If an interviewer asks you to design tables for a product analytics problem, use this sequence:

  1. State the business questions the model must answer.
  2. Name the core entities.
  3. Define the grain of each table.
  4. Identify primary keys and foreign keys.
  5. Call out one-to-many and many-to-many relationships.
  6. Describe the metric risk, such as duplicate joins or late-arriving events.
  7. Suggest validation checks.

You do not need a perfect design. You need a design that is explicit enough for someone else to query without guessing.

Common Interview Mistakes

  • Using DISTINCT before explaining why duplicates appeared.
  • Counting rows after joining a high-grain table to a low-grain table.
  • Assuming every ID column is unique without checking.
  • Ignoring payment attempts, refunds, cancellations, and late-arriving events.
  • Designing only for storage and not for the metrics people need to answer.

The strongest candidates do not pretend the model is obvious. They ask the grain question, make assumptions visible, and validate the risky joins.

Turn this into practice

A good next session is one schema prompt, one duplicate-join diagnosis, and one aggregate query where you explain the metric grain out loud.
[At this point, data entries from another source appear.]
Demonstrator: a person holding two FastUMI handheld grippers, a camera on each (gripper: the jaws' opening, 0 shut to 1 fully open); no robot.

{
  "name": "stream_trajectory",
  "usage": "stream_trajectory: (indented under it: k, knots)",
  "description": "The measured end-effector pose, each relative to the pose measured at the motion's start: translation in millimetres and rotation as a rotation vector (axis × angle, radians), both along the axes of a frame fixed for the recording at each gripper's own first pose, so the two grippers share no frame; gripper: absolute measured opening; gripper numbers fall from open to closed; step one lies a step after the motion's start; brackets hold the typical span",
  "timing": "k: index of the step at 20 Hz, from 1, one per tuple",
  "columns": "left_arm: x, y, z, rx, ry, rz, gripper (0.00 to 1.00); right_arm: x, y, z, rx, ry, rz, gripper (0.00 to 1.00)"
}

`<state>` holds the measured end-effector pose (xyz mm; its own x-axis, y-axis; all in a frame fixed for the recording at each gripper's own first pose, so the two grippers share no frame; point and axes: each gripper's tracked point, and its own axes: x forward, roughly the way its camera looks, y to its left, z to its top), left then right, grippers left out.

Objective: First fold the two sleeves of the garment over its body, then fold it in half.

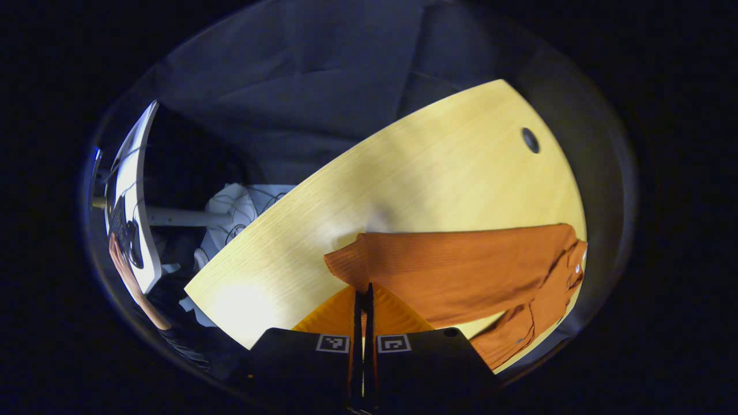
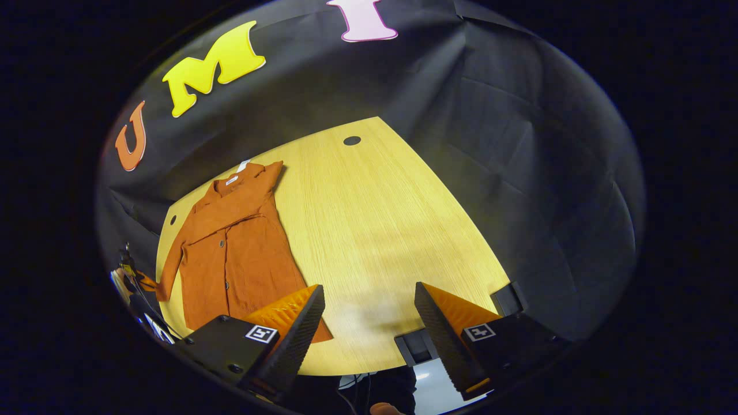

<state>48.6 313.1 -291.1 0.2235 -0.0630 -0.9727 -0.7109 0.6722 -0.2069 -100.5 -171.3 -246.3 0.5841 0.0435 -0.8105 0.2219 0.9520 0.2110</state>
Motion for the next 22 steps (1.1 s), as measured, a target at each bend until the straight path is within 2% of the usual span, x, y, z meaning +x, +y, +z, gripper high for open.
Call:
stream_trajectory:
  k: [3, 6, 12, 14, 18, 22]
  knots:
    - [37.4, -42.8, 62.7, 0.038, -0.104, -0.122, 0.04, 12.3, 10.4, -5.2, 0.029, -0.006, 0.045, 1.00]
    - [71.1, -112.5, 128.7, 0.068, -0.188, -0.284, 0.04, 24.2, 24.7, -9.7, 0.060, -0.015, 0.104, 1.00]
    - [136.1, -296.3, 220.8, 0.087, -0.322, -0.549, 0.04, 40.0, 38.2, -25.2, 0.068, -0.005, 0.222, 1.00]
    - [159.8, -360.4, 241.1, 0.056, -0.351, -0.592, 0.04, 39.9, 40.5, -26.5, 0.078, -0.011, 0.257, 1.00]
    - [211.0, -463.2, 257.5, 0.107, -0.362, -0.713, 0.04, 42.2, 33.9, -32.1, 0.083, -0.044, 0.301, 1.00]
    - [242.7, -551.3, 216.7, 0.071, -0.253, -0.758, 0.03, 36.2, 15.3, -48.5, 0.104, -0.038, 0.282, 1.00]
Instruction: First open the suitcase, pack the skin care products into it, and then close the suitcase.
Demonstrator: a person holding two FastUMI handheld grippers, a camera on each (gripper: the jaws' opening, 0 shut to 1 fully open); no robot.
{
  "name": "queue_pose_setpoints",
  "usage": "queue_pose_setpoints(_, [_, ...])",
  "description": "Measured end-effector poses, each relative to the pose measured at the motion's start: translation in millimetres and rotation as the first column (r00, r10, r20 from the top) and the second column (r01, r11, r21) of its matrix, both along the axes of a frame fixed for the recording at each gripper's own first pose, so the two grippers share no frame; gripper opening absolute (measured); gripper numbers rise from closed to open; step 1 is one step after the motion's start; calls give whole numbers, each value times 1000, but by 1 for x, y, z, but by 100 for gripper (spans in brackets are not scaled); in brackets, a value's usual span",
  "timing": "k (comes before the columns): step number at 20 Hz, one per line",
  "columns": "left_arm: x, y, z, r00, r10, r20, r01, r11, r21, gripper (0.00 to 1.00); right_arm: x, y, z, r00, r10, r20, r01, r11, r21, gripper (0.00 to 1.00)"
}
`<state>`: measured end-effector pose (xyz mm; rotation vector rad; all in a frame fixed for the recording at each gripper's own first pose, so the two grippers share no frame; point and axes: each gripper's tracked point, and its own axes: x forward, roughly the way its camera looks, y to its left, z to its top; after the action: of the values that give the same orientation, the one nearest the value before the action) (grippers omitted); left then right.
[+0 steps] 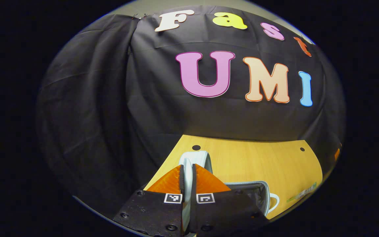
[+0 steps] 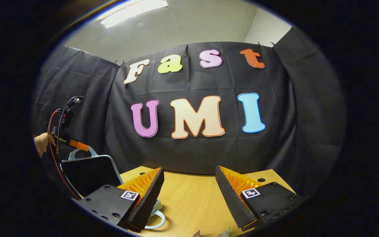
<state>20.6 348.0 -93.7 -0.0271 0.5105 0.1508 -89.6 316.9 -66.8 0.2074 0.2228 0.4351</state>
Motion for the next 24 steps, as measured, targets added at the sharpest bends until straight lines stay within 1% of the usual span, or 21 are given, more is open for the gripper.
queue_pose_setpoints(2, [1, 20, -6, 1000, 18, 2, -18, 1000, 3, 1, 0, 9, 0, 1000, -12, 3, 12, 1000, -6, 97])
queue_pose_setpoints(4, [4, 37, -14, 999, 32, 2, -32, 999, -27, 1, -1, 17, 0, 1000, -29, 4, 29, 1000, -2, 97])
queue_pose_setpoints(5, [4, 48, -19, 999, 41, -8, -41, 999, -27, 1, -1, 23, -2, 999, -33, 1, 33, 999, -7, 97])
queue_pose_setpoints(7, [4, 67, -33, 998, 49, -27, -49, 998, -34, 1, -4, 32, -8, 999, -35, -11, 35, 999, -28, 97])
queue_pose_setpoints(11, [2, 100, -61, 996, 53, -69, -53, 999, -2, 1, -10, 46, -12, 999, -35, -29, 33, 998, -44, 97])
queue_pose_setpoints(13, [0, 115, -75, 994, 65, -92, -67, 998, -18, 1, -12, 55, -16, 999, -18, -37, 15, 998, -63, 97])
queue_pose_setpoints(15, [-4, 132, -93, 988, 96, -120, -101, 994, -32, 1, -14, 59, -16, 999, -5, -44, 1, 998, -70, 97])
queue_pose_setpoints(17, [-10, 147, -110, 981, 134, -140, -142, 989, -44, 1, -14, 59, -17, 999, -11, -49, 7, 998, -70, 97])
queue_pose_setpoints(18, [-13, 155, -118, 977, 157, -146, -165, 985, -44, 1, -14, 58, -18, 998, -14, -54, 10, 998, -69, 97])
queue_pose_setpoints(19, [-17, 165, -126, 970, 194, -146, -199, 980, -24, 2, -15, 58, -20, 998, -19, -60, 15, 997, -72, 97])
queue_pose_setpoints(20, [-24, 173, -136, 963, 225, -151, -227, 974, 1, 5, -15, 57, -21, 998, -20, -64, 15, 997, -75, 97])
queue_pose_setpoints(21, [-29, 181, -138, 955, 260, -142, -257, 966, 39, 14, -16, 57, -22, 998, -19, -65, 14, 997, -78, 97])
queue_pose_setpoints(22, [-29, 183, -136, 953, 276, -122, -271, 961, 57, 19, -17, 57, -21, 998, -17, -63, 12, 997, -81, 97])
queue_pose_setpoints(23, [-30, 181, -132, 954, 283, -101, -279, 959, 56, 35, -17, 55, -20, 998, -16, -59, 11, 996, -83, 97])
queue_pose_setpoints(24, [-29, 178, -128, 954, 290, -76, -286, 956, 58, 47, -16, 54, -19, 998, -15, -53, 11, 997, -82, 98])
Build interview-ready SQL fluency

FAQ

Do analysts need to know normalization?

Yes, at a practical level. You should know why source tables are often normalized, why analytics tables are often denormalized, and what correctness risks come from copying or pre-aggregating data.

Should I draw ER diagrams in an interview?

If the prompt asks for schema design, yes. Even a simple boxes-and-lines diagram helps. Label the primary keys, foreign keys, and one-to-many relationships.

Are triggers important for analyst interviews?

Usually less than grain, keys, joins, and constraints. It is useful to know that triggers run automatically on database changes, but most analyst interviews care more about whether you can query and validate a model correctly.